Earlier in the week the court found it was illegal to change accrued staff benefits without seeking union consent, so amendments to the Civil Service Compensation Scheme (CSCS) must be renegotiated.
Civil service redundancy package changes
The former Labour government sought to introduce a cap on Whitehall severatnce payments so that those earning £25,000 or more would receive a maximum of two years’ salary. Whitehall staff with 20 years service can currently claim three years’ salary if made redundant.
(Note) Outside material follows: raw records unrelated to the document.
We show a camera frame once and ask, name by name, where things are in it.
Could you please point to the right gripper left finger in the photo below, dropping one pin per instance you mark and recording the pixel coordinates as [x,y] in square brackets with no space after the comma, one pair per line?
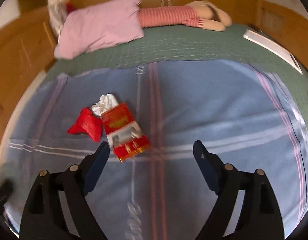
[43,217]

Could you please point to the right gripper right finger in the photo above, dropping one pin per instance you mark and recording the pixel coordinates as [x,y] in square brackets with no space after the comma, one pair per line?
[260,216]

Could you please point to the red plastic wrapper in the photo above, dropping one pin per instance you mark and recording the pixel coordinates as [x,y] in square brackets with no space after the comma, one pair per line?
[87,123]

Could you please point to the red cigarette box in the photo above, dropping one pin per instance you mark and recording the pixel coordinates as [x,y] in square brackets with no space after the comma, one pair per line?
[123,133]

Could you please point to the white tissue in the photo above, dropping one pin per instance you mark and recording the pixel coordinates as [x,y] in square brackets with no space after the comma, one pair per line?
[105,103]

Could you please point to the blue striped bed sheet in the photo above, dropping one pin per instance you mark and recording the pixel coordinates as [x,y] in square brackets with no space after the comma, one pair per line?
[249,117]

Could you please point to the white flat board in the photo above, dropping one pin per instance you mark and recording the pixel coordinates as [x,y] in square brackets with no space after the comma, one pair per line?
[273,47]

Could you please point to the green mattress pad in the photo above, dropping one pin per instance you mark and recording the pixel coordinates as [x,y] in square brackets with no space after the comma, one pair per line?
[185,43]

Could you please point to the pink pillow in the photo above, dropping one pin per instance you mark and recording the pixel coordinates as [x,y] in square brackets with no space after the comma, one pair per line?
[97,27]

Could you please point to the striped plush doll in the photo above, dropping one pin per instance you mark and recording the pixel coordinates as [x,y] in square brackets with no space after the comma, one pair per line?
[197,14]

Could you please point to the wooden bunk bed frame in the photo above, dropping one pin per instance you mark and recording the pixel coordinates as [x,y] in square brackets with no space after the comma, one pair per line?
[27,45]
The changes were implemented last month and were due to take effect in April 2011.
Gill Hibberd, HR director at Buckinghamshire County Council, told Personnel Today: “If HR can’t achieve the required savings through these means, they will look elsewhere.
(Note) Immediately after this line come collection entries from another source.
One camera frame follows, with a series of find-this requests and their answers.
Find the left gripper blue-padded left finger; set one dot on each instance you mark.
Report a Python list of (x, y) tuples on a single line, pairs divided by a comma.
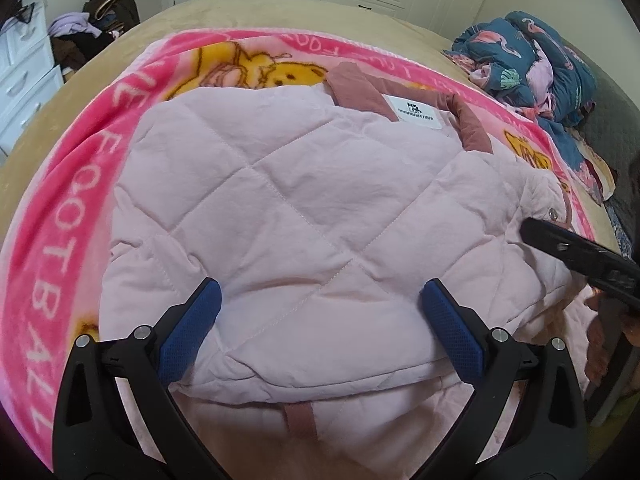
[(92, 435)]

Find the blue floral crumpled duvet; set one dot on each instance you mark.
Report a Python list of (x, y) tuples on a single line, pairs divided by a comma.
[(524, 63)]

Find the pink quilted padded jacket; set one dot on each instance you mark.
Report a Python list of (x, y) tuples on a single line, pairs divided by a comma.
[(321, 211)]

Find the person's right hand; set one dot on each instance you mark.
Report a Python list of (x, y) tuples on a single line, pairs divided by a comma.
[(597, 357)]

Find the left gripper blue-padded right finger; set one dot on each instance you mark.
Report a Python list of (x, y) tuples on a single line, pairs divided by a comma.
[(525, 418)]

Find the lilac garment on pile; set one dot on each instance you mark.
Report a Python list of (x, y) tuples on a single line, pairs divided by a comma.
[(73, 23)]

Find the white drawer cabinet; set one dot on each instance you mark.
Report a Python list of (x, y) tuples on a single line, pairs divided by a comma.
[(29, 75)]

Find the grey upholstered headboard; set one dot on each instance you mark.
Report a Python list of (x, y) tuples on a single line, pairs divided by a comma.
[(612, 130)]

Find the pink bear football blanket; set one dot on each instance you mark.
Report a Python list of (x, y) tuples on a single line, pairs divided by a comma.
[(58, 245)]

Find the beige bed cover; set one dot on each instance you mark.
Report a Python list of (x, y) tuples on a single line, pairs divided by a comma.
[(377, 30)]

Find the dark clothes and bags pile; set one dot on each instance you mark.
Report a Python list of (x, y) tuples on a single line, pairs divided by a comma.
[(112, 17)]
“One obvious way is it could mean ultimately more jobs have to go to pay for the enhanced redundancy packages.”
She added: “Trade unions need to think what’s better for their members in the long-term – saving more jobs or retaining a very generous redundancy package.”
The Chartered Institute of Personnel and Development (CIPD) has warned 500,000 jobs could be lost across the public sector in the next five years as the new Conservative-Liberal Democrat government attempts to reduce the £167bn national deficit.
Stephen Moir, treasurer at the Public Sector People Managers’ Association, agreed the ruling could result in more Whitehall job losses, but as HR tried to recoup the extra redundancy expenses it could also lead to additional job cuts across the public sector.
“The Civil Service might stop commissioning major programmes and work across the country so there will be a knock-on effect for other public sector jobs,” he said.
But Roger Seifert, a professor of industrial relations and HR management at the University of Wolverhampton Business School, disputed whether more jobs could go, saying: “The balance could be that it’s cheaper to keep people rather than let them go.”
Charles Cotton, rewards adviser at the CIPD, warned the government could compensate for the higher redundancy costs through recruitment freezes and cuts to pay, benefits and training.
It is thought the new coalition government will look to appeal the ruling, but the Cabinet Office refused to comment on its plans. The CIPD suggested the government could consider freezing all future accrual and introduce a more economical severance scheme.